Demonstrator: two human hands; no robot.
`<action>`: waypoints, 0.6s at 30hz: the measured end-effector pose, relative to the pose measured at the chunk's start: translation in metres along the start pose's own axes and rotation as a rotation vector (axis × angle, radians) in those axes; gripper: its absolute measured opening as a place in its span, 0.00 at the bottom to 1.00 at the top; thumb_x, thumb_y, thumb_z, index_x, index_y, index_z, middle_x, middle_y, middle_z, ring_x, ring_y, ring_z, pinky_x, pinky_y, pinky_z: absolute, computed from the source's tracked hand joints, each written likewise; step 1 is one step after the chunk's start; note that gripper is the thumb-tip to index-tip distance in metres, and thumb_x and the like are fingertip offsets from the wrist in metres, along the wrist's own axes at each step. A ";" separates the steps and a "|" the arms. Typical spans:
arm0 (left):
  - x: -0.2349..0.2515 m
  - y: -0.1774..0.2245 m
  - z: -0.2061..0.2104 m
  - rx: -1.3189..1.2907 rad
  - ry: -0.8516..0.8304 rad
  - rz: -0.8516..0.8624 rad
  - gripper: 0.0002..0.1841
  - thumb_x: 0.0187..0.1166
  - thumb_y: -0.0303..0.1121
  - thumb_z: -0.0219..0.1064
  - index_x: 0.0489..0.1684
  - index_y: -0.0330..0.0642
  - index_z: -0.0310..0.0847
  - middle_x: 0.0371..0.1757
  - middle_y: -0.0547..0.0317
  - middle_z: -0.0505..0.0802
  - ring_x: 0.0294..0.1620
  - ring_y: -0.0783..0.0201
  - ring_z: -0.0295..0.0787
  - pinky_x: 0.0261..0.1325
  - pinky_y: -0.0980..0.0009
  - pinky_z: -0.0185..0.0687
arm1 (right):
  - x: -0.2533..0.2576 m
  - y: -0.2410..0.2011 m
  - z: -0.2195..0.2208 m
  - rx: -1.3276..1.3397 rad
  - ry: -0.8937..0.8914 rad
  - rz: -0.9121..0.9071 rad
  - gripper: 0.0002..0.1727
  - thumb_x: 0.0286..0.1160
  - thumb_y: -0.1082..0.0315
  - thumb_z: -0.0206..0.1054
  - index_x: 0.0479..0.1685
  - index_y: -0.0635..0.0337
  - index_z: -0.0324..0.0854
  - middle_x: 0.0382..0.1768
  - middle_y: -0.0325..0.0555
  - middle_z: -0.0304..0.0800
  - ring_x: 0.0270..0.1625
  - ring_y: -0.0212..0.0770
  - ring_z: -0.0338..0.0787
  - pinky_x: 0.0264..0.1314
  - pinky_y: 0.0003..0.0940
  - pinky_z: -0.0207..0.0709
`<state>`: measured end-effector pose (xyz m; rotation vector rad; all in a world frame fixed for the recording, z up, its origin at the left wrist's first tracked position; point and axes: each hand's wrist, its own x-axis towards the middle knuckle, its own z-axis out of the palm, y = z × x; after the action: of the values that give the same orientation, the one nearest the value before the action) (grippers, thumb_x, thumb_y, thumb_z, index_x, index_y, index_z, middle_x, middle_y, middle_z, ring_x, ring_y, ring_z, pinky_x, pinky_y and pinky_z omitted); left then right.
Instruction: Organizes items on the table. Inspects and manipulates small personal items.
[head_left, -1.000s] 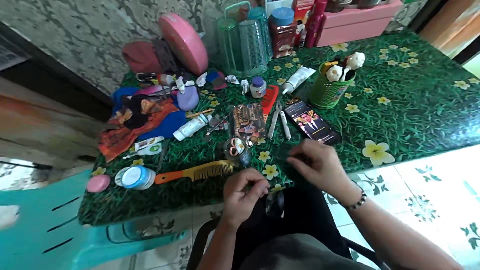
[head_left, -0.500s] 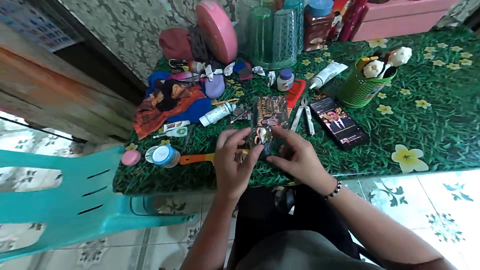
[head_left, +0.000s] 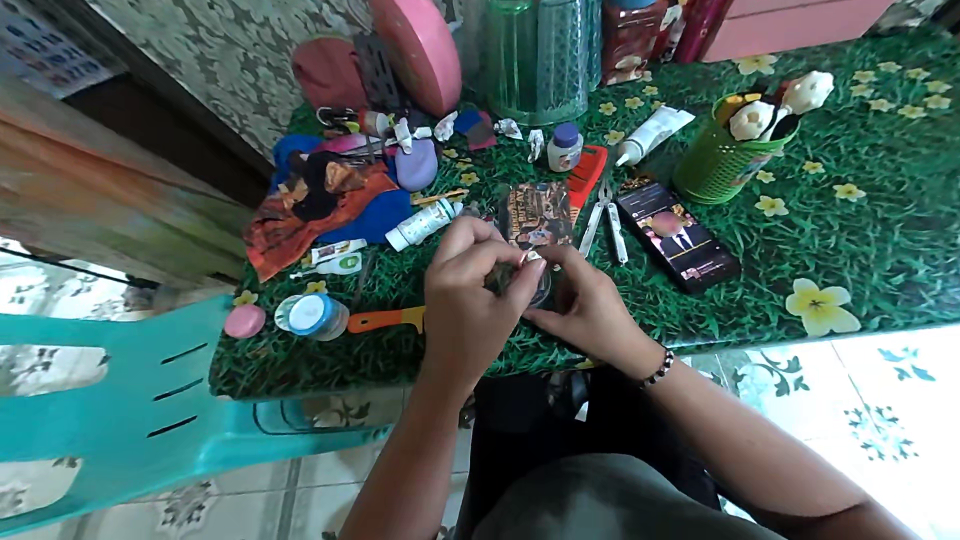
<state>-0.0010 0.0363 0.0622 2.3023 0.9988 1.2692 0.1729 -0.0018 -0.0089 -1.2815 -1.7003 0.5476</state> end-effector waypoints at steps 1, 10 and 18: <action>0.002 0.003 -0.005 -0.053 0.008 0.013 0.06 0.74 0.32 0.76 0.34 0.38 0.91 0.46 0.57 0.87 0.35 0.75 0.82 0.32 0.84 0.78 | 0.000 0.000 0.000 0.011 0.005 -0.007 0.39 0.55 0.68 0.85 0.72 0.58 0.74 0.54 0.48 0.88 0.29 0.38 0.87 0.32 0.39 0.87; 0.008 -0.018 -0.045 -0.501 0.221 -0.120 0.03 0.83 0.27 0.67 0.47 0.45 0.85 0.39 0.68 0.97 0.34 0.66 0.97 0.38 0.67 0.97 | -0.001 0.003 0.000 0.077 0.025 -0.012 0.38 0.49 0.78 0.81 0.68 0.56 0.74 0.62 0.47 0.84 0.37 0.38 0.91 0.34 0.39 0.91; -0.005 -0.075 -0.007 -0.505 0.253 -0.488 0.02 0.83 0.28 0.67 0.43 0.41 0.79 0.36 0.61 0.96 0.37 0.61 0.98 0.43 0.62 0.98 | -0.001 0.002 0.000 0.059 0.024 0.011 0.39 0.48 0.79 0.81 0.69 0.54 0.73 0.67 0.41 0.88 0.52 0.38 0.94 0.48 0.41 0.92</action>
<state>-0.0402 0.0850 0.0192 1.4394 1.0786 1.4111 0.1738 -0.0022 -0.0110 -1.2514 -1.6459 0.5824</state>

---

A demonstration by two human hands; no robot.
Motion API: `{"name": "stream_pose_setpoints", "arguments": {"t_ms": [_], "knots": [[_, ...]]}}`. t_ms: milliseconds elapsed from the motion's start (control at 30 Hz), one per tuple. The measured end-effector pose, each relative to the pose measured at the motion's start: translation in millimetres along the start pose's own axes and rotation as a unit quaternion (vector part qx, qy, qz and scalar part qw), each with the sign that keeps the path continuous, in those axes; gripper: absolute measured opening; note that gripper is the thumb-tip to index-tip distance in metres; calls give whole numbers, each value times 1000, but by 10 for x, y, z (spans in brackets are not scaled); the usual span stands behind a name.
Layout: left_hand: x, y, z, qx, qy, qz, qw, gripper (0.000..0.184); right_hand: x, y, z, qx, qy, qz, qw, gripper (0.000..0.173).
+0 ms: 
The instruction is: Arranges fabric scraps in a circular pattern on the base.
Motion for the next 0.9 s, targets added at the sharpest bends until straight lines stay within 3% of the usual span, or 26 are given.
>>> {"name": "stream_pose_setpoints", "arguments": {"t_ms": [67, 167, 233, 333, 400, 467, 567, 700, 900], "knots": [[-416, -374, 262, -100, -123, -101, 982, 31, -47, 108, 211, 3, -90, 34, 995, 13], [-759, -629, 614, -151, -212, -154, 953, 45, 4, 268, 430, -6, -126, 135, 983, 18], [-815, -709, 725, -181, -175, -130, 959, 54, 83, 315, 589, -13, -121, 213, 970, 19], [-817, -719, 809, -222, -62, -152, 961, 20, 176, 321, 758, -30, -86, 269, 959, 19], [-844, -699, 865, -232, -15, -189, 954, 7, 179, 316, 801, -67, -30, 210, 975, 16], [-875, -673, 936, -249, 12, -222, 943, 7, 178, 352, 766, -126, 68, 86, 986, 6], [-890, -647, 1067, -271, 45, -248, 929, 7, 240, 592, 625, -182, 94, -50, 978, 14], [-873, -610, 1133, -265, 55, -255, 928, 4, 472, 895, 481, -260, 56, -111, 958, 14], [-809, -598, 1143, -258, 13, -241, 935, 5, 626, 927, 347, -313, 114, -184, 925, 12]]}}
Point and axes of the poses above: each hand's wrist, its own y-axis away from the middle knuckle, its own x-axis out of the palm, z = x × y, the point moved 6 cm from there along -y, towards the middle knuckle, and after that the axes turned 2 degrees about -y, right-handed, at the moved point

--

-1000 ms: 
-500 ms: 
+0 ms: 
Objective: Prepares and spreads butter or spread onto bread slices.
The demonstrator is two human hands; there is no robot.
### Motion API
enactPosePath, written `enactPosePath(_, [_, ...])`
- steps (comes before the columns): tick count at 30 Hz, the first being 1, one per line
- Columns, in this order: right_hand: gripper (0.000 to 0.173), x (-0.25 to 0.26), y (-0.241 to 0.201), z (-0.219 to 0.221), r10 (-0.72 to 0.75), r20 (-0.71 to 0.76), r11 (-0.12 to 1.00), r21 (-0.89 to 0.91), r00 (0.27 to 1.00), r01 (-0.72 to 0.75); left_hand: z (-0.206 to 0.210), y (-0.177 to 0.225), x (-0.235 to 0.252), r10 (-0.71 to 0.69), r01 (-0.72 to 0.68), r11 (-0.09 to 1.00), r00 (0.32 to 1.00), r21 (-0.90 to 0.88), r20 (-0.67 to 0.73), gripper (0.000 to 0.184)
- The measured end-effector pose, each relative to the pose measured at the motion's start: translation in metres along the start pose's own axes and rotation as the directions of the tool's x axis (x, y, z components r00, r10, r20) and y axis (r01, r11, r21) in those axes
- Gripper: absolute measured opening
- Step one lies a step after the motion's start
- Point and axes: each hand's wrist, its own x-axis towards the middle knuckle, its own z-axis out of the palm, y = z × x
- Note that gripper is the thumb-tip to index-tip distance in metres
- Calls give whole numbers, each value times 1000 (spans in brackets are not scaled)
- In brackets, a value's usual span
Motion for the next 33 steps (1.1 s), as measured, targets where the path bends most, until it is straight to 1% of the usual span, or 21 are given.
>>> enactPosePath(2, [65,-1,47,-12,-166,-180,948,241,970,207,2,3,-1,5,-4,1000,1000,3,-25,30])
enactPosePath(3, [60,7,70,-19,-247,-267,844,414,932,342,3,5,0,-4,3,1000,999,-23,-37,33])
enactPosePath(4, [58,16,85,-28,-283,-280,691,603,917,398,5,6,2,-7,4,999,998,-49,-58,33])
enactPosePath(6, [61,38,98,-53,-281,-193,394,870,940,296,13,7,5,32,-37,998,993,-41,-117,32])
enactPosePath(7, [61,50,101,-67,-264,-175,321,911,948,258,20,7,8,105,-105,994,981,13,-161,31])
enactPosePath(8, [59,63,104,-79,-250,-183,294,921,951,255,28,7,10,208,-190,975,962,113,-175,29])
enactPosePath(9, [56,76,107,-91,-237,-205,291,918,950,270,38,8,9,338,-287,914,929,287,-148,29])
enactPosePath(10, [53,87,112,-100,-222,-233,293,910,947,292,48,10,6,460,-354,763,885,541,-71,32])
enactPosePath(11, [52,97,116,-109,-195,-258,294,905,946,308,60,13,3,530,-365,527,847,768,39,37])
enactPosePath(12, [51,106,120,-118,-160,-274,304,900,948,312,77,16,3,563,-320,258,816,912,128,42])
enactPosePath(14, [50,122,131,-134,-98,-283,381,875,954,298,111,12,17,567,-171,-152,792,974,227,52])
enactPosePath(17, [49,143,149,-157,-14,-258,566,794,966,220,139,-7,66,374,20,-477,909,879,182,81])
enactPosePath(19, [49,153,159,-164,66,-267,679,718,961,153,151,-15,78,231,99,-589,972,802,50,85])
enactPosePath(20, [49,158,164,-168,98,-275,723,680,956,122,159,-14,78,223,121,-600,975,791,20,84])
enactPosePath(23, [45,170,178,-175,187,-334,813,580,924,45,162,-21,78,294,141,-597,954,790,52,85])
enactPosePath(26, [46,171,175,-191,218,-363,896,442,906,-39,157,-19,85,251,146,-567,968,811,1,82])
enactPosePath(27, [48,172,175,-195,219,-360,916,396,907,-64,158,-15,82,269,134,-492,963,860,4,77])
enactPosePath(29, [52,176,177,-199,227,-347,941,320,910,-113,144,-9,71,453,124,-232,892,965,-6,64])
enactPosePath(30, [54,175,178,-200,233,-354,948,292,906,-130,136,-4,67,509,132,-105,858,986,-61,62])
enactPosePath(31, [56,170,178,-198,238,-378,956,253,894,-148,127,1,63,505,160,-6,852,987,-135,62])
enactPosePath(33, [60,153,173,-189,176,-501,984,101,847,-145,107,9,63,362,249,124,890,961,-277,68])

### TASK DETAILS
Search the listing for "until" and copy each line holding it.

### WRITTEN RESPONSE
Motion for the next 0.9 s, targets added at the sharpest bends until straight lines stay within 3% of the usual span, or 26 are given.
Motion for the next 33 steps (1.1 s), as measured, targets where the path bends most, until it is straight to 1% of the usual span, or 21 are given.

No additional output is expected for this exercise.